Information below:

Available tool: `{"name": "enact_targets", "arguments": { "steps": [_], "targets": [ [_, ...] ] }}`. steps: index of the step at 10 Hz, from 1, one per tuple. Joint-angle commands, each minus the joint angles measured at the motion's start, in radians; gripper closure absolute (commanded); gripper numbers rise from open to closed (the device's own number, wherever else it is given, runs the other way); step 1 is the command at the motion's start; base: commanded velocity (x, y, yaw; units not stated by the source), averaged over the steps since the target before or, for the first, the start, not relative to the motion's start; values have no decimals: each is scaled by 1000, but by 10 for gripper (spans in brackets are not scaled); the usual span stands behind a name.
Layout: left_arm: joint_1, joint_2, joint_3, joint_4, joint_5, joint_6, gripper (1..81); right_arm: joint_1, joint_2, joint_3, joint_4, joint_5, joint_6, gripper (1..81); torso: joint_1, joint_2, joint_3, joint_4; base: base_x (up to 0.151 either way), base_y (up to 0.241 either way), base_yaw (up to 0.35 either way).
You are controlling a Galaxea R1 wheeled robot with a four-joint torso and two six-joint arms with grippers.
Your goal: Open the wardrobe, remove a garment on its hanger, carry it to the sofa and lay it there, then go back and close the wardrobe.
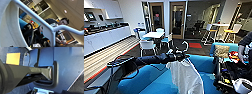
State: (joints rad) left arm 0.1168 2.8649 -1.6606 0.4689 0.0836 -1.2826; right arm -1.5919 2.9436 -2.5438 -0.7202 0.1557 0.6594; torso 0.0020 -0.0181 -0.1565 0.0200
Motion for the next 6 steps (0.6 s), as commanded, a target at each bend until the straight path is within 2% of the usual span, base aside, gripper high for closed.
{"name": "enact_targets", "arguments": {
  "steps": [1,5,6],
  "targets": [
    [-216,151,-209,8,48,6,811,25,2,5,-5,-42,5,10,0,0,0,0,0,0,0],
    [-205,268,-378,19,90,11,811,19,4,2,-7,-36,5,10,0,0,0,0,0,0,0],
    [-199,274,-395,28,91,11,811,20,4,2,-8,-36,5,10,0,0,-55,0,0,0,0]
  ]
}}
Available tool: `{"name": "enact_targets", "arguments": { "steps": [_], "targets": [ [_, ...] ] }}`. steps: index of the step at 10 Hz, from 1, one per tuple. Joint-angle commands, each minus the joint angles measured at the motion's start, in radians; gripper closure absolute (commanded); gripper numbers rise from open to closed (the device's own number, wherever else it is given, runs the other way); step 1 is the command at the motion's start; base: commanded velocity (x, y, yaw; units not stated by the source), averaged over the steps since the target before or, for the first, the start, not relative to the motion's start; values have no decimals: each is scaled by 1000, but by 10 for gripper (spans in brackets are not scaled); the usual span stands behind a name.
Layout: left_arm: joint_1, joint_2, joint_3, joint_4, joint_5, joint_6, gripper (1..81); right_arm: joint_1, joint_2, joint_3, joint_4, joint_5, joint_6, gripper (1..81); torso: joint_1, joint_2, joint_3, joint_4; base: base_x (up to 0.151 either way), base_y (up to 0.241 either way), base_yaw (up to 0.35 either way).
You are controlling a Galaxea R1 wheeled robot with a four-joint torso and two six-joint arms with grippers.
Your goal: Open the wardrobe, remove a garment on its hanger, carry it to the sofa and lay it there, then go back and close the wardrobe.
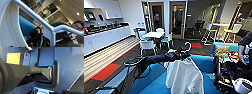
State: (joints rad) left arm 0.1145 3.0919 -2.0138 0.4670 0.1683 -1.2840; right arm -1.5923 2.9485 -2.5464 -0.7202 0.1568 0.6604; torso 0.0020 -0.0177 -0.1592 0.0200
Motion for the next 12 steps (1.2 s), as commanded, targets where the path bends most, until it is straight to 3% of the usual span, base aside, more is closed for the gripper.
{"name": "enact_targets", "arguments": {
  "steps": [1,2,3,5,7,8,9,10,12],
  "targets": [
    [-187,50,-55,38,7,12,811,21,-1,5,-8,-37,4,10,0,0,-80,0,0,0,0],
    [-180,50,-60,44,7,12,811,21,-1,5,-8,-37,4,10,0,0,-103,0,0,0,0],
    [-172,51,-72,44,7,14,811,21,0,5,-8,-37,5,10,-1,0,-36,0,0,0,0],
    [-147,65,-123,59,14,14,811,19,0,5,-8,-37,5,10,1,0,-80,0,0,0,0],
    [-123,79,-174,78,30,25,811,19,2,5,-7,-36,5,10,1,1,-90,47,0,0,0],
    [-112,79,-178,91,31,25,811,19,0,5,-7,-36,5,10,1,1,-89,58,0,0,0],
    [-100,73,-183,110,40,25,811,19,2,6,-5,-36,5,10,1,1,-89,90,0,0,0],
    [-86,70,-191,125,45,25,811,18,2,6,-5,-36,5,10,1,1,-89,48,0,0,0],
    [-52,58,-220,142,51,25,811,17,5,5,-5,-36,5,10,1,1,-89,89,0,0,0]
  ]
}}
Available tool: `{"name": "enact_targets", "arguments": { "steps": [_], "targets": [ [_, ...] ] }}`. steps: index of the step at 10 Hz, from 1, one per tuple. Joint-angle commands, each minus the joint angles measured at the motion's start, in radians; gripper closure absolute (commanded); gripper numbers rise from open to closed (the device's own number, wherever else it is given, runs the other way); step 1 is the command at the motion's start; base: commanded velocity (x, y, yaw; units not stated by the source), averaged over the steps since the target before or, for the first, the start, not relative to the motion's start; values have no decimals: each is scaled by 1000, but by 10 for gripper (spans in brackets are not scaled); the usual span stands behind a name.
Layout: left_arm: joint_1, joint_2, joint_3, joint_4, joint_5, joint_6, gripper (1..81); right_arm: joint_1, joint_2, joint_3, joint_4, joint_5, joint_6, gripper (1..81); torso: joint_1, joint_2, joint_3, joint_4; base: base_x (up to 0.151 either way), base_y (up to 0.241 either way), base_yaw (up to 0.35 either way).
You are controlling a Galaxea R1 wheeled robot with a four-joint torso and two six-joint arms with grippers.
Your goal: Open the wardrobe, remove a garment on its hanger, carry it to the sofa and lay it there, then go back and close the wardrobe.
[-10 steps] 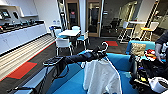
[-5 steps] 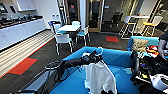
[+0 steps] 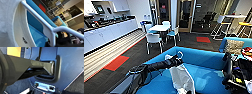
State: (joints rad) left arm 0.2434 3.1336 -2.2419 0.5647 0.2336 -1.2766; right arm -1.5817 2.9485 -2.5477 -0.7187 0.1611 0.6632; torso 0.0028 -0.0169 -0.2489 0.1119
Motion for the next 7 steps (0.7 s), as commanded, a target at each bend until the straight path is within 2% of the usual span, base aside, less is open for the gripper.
{"name": "enact_targets", "arguments": {
  "steps": [1,7],
  "targets": [
    [-163,13,-16,69,-14,17,811,5,5,6,-7,-40,4,10,0,0,0,0,0,0,0],
    [-100,-79,-42,145,23,17,811,1,10,6,-8,-38,4,10,0,0,0,0,0,0,0]
  ]
}}
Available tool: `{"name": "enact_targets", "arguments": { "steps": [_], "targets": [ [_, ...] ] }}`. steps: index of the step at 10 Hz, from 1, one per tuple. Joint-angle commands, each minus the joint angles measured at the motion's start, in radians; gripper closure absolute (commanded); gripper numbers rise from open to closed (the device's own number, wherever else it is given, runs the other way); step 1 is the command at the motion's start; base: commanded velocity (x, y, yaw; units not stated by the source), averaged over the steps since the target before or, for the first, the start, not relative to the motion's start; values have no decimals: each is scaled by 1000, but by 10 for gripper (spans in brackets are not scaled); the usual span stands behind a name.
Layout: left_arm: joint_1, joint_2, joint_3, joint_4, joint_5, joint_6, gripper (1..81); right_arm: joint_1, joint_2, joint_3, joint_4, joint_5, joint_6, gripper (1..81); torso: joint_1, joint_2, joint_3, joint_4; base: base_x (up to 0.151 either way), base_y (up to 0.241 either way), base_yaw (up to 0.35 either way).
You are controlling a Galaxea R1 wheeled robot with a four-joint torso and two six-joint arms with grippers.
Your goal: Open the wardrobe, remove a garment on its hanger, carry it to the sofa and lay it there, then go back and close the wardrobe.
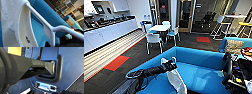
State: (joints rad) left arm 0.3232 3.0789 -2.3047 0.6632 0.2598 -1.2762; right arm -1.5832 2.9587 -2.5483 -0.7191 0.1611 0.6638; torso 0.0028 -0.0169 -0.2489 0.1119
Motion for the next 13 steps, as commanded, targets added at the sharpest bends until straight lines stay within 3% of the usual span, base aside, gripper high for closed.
{"name": "enact_targets", "arguments": {
  "steps": [1,2,3,4,5,7,8,13],
  "targets": [
    [-175,-50,30,47,-4,17,811,1,-1,7,-8,-38,3,10,0,0,0,52,0,0,0],
    [-167,-73,42,47,3,17,811,-1,-2,7,-8,-38,5,10,0,0,0,99,0,0,0],
    [-157,-95,60,55,4,17,811,1,-4,5,-8,-38,5,10,0,0,0,110,0,0,0],
    [-143,-113,82,65,4,17,811,1,-4,7,-9,-38,5,10,0,0,0,136,0,0,0],
    [-128,-129,89,67,4,17,811,1,-4,7,-8,-38,5,10,0,0,0,72,0,0,0],
    [-85,-161,115,99,4,17,811,1,-2,7,-8,-38,5,10,0,0,0,135,0,0,0],
    [-56,-176,129,111,3,17,811,1,-1,5,-8,-38,5,10,0,0,0,150,0,0,0],
    [87,-222,151,177,-8,15,811,1,9,5,-14,-38,5,10,0,0,0,151,0,0,0]
  ]
}}
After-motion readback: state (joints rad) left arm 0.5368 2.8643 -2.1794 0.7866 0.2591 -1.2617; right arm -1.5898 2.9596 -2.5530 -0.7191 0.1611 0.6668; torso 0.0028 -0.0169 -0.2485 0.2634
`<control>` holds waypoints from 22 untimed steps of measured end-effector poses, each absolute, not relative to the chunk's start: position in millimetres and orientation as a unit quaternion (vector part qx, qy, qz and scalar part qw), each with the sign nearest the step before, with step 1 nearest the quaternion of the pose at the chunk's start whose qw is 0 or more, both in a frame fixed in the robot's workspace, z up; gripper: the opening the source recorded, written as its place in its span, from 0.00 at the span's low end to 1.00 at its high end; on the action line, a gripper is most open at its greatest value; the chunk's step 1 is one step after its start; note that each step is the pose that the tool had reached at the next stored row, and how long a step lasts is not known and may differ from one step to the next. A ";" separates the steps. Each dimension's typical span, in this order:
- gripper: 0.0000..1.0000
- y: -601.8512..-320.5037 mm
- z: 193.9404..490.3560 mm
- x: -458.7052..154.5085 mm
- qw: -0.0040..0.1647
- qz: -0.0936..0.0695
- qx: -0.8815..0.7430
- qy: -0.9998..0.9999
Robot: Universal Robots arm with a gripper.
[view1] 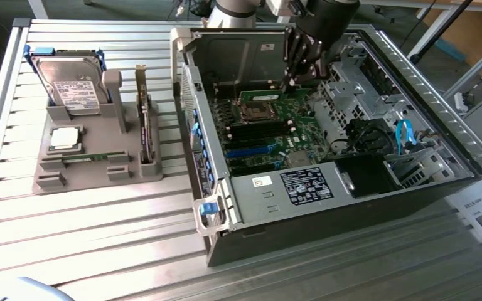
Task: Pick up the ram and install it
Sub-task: 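Insert the ram into the slot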
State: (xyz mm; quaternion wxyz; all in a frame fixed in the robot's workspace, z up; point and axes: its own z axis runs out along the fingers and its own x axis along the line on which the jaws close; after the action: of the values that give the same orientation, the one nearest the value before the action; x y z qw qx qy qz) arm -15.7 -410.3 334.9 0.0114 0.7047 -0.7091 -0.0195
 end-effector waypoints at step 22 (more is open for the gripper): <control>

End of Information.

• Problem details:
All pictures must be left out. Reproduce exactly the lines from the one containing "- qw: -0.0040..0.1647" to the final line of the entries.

• Response:
- qw: -0.0040..0.1647
- qz: -0.0936..0.0695
- qx: -0.8815..0.7430
- qy: -0.9998..0.9999
Robot: Universal Robots arm with a gripper.
[view1] 
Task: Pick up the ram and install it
Sub-task: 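Insert the ram into the slot
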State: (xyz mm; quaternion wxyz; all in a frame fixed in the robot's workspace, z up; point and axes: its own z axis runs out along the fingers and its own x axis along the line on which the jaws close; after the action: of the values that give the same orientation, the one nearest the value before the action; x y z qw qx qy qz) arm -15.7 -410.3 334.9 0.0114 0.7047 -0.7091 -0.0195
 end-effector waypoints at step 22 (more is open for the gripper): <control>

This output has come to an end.